Data supplied:

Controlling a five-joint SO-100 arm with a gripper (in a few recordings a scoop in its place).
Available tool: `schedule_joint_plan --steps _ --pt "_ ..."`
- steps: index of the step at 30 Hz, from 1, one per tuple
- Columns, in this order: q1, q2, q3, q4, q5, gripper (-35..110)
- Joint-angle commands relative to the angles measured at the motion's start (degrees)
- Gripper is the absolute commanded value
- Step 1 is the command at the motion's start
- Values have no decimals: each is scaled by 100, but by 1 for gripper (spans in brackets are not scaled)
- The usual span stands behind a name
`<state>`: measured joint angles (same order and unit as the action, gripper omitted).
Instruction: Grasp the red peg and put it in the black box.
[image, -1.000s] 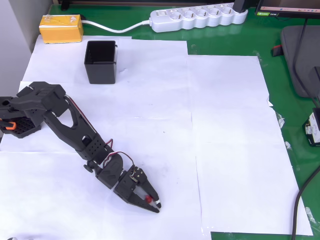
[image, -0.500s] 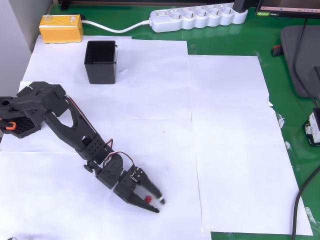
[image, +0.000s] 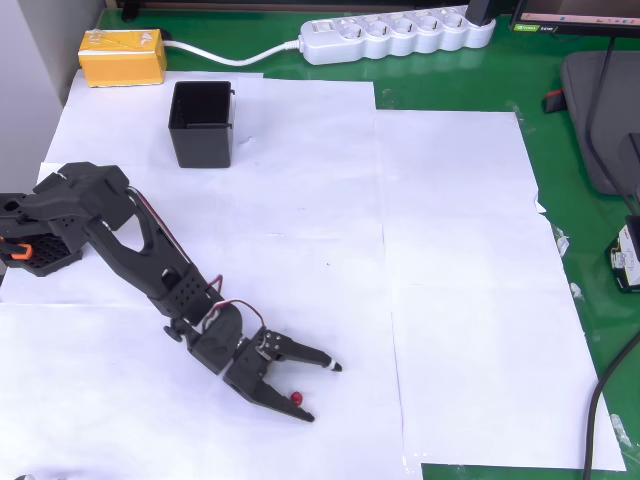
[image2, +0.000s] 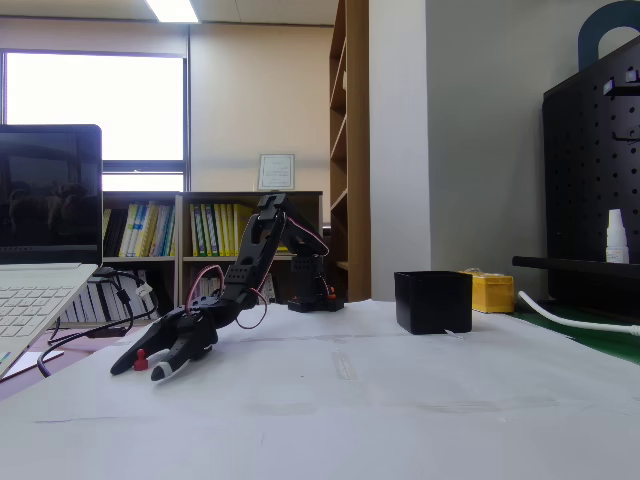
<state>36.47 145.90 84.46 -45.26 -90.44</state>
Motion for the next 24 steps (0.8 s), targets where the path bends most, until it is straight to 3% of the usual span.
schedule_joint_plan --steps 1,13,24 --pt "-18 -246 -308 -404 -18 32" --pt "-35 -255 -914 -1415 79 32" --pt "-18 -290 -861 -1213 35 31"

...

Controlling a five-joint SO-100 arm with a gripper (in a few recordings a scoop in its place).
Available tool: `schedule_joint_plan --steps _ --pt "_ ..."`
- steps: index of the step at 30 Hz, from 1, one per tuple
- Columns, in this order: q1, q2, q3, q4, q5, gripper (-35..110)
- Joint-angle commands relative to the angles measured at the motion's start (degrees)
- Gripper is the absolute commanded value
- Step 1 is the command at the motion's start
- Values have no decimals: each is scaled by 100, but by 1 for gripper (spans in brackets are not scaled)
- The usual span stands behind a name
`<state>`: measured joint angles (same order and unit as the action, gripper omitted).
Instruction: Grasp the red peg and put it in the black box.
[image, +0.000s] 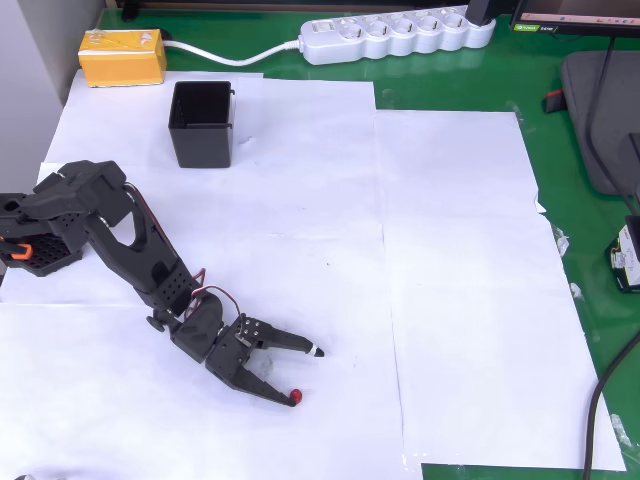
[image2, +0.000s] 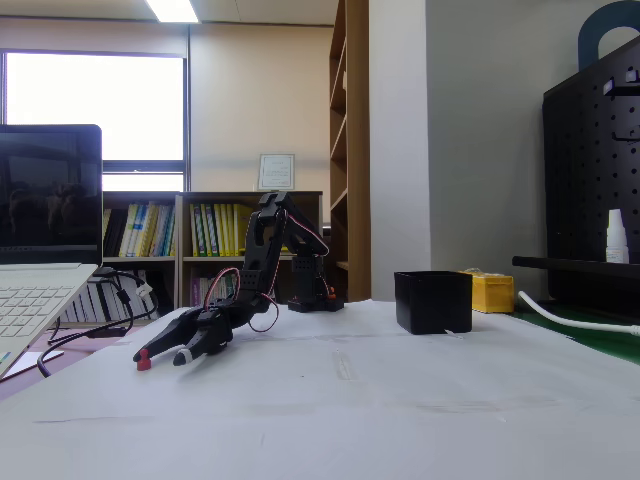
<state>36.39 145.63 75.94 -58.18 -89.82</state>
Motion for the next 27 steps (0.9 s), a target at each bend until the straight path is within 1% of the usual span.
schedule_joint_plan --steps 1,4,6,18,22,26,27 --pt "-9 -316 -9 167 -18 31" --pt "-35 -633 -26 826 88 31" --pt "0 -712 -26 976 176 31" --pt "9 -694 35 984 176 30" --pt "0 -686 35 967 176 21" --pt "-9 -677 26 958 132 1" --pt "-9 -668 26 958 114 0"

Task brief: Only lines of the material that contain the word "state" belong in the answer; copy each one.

Task response:
`<state>`: measured joint angles (same order and unit as the action, gripper omitted).
<state>36.47 145.90 84.46 -45.26 -90.44</state>
`<state>`: measured joint angles (same order and unit as the action, gripper omitted).
<state>36.39 145.63 75.94 -58.18 -89.82</state>

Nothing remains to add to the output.